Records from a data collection
########################################
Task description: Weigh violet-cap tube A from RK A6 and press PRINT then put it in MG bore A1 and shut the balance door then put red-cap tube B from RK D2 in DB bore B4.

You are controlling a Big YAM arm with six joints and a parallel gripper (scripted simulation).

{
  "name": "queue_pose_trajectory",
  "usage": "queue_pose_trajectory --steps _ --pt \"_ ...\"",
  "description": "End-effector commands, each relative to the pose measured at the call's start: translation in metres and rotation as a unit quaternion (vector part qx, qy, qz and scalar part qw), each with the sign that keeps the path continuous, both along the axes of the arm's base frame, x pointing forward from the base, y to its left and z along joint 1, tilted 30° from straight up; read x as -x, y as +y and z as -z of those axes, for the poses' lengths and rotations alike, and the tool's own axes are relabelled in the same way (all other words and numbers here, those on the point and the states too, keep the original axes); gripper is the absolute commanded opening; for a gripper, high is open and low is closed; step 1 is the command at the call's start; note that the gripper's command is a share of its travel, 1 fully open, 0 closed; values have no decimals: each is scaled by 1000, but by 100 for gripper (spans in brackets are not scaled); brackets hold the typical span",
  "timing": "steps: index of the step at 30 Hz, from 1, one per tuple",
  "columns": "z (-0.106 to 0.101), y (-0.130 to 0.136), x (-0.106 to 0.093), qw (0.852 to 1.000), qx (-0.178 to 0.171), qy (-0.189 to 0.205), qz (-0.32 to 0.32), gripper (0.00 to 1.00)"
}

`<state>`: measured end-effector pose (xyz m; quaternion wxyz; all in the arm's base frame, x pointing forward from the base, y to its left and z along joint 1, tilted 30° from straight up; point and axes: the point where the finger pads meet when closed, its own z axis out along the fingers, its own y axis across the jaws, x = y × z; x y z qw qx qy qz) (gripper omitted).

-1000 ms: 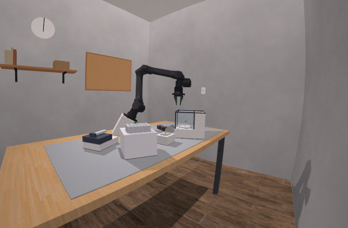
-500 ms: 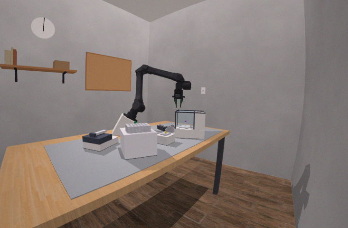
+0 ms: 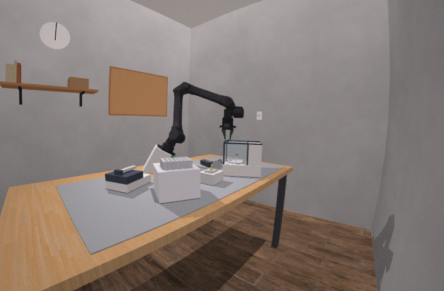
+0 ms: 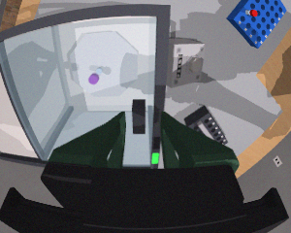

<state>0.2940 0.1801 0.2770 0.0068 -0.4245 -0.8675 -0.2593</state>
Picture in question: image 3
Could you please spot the grey bench mat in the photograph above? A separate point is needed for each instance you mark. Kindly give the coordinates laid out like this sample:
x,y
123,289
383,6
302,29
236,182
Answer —
x,y
105,218

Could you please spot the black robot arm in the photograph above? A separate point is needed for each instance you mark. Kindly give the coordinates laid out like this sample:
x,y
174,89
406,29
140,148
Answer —
x,y
178,137

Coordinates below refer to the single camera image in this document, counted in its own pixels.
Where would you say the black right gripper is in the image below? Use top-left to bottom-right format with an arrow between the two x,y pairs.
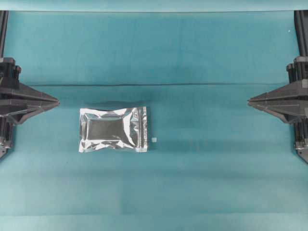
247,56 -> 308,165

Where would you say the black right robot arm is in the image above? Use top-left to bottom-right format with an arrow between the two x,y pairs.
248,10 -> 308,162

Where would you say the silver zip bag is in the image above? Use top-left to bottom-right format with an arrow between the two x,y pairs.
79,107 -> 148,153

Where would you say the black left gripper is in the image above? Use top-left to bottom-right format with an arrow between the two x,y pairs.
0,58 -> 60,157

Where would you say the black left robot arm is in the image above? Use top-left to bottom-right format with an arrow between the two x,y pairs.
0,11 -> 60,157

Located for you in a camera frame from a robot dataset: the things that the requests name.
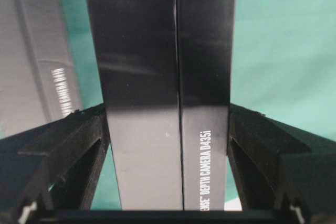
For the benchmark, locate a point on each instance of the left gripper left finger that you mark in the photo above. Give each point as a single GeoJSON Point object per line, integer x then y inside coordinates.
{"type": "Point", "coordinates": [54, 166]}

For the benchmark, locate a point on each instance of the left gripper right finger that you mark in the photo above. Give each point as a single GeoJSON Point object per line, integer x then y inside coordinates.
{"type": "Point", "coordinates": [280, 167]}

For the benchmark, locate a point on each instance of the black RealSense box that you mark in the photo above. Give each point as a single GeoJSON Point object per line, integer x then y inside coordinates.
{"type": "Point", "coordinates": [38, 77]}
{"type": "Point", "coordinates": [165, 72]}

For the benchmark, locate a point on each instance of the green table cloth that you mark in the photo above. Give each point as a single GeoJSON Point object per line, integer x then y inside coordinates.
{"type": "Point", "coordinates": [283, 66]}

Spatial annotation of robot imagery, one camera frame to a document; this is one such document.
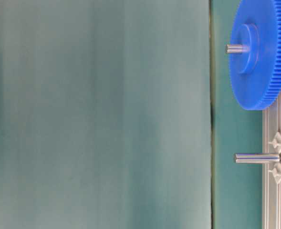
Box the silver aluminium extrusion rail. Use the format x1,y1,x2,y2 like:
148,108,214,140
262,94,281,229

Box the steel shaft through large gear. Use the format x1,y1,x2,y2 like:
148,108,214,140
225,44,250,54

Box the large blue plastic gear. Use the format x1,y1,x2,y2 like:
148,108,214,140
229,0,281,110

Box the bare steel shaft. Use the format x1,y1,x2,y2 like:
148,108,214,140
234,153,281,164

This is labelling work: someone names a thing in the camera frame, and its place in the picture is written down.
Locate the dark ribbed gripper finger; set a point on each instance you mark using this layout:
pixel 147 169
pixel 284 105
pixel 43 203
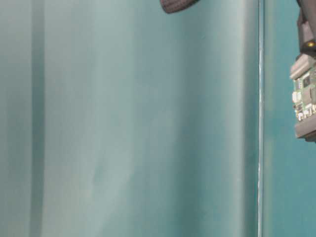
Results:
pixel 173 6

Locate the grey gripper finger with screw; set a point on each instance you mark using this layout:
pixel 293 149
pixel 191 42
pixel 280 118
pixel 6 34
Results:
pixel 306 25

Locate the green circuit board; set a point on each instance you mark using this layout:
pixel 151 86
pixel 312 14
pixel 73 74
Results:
########################################
**Description of the task**
The word to look for is "large"; copy out every line of the entries that holds it.

**Task output**
Box the steel shaft through large gear. Use the format x1,y1,x2,y2 like:
Box the large blue plastic gear. Use the format x1,y1,x2,y2 like:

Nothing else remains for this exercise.